All that is wanted is the lines from the first line of the listing below through the line containing "Seen at (134, 137)", written out exactly with pictures left out.

Provided information: Begin

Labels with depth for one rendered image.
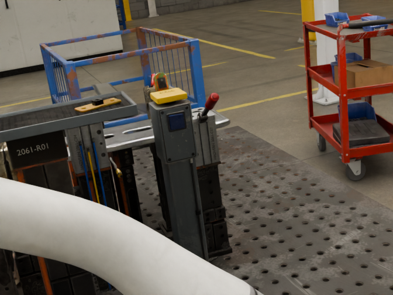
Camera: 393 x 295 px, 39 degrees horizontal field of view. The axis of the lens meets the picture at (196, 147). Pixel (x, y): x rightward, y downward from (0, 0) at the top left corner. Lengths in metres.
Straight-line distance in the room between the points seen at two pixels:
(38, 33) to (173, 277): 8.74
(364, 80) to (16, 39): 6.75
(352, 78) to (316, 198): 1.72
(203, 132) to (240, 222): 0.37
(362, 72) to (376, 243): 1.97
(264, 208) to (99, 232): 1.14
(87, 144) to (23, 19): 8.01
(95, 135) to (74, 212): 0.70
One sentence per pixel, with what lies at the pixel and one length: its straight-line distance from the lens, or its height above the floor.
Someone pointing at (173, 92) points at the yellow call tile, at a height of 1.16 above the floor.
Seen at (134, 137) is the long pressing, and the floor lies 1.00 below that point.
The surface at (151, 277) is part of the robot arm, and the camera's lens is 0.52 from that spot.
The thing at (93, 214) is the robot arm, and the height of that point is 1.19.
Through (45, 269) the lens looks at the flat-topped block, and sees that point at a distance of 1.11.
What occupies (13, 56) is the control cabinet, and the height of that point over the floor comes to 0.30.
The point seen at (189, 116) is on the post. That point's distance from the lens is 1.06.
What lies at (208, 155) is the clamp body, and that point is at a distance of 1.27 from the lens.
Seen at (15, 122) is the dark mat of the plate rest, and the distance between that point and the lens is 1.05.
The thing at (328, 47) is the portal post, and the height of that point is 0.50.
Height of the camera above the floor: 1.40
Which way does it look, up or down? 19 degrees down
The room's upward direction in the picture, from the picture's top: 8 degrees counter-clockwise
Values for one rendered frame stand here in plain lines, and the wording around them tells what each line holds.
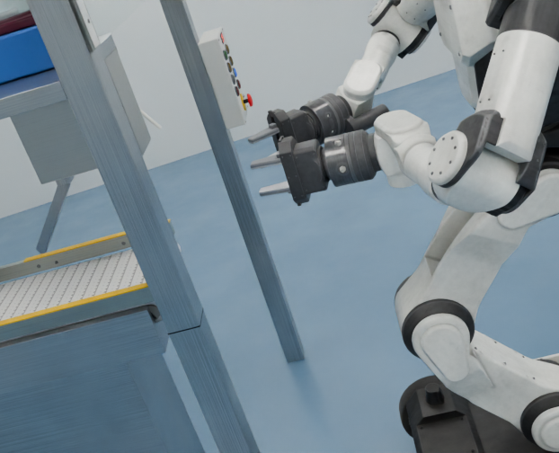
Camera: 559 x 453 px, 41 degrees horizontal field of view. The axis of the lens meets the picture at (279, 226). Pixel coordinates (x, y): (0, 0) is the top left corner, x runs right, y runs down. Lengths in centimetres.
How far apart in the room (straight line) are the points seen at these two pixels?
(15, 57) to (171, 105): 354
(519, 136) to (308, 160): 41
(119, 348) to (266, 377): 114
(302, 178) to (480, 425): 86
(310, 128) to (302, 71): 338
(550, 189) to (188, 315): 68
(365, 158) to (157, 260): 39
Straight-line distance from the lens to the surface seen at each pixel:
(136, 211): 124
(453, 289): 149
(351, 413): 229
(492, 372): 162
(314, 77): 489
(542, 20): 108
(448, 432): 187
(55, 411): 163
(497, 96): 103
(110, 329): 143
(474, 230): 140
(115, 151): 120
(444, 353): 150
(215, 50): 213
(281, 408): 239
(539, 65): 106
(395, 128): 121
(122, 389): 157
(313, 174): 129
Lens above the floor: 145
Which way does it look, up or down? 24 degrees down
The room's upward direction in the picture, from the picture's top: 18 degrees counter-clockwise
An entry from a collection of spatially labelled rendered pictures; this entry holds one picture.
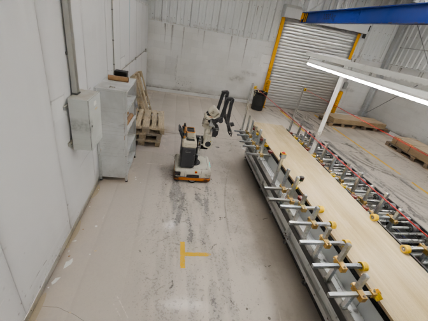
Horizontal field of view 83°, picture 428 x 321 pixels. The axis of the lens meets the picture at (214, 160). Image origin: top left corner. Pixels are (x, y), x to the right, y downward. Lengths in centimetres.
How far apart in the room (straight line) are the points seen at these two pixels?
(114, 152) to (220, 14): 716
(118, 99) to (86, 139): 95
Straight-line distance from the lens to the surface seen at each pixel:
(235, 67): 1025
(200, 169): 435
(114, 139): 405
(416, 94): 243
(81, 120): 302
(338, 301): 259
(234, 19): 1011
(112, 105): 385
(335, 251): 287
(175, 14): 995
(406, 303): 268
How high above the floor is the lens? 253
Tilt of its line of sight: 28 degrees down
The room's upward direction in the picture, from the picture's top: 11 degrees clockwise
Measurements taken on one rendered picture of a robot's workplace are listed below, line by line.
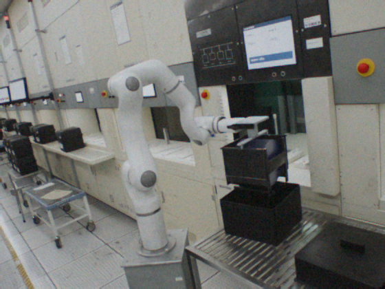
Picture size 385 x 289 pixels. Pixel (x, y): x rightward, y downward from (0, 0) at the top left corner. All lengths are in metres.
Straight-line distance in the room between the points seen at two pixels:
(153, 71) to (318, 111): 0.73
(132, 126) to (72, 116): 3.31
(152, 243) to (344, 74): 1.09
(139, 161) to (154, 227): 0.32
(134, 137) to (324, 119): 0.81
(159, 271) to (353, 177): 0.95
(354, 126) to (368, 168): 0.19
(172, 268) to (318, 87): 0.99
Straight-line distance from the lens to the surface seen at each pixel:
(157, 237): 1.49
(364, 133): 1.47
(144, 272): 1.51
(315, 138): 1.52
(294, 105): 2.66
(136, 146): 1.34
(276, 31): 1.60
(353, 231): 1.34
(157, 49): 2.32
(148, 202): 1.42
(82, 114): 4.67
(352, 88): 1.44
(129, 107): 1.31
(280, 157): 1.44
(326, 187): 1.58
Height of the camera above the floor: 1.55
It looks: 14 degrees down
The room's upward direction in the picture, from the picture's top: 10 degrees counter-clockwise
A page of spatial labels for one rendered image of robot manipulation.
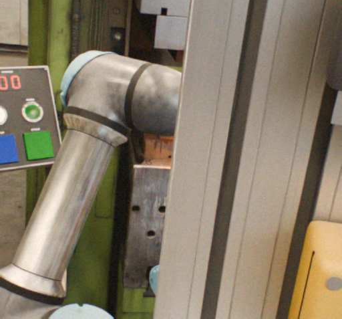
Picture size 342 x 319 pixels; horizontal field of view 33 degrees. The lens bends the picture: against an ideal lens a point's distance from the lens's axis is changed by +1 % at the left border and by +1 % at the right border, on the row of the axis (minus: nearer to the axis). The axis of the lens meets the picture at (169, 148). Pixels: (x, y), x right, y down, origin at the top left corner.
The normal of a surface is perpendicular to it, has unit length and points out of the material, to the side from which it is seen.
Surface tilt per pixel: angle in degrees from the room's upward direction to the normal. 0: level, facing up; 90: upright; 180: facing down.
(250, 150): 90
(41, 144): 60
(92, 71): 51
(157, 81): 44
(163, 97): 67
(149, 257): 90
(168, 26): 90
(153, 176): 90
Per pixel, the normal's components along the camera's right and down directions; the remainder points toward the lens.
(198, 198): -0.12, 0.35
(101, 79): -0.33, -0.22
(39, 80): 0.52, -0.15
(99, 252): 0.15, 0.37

Provided information: End

» Solved exercise:
Labels with depth for one rendered image.
Camera: 393 x 295 px, 39 degrees horizontal field of view. The axis of the lens meets the picture at (196, 147). Pixel (x, y): x rightward, y downward from (0, 0) at the top left corner. Lengths in metres.
Straight-line distance in the room between the points seen at two pixels:
(38, 33) to (173, 277): 8.74
(364, 80) to (16, 39): 6.75
(352, 78) to (316, 198): 1.72
(203, 132) to (240, 222): 0.37
(362, 72) to (376, 243): 1.97
(264, 208) to (99, 232): 1.14
(87, 144) to (23, 19): 8.01
(95, 135) to (74, 212): 0.70
One sentence per pixel, with what lies at the pixel and one length: its straight-line distance from the lens, or its height above the floor.
Someone pointing at (173, 92) points at the yellow call tile, at a height of 1.16 above the floor.
Seen at (134, 137) is the long pressing, and the floor lies 1.00 below that point.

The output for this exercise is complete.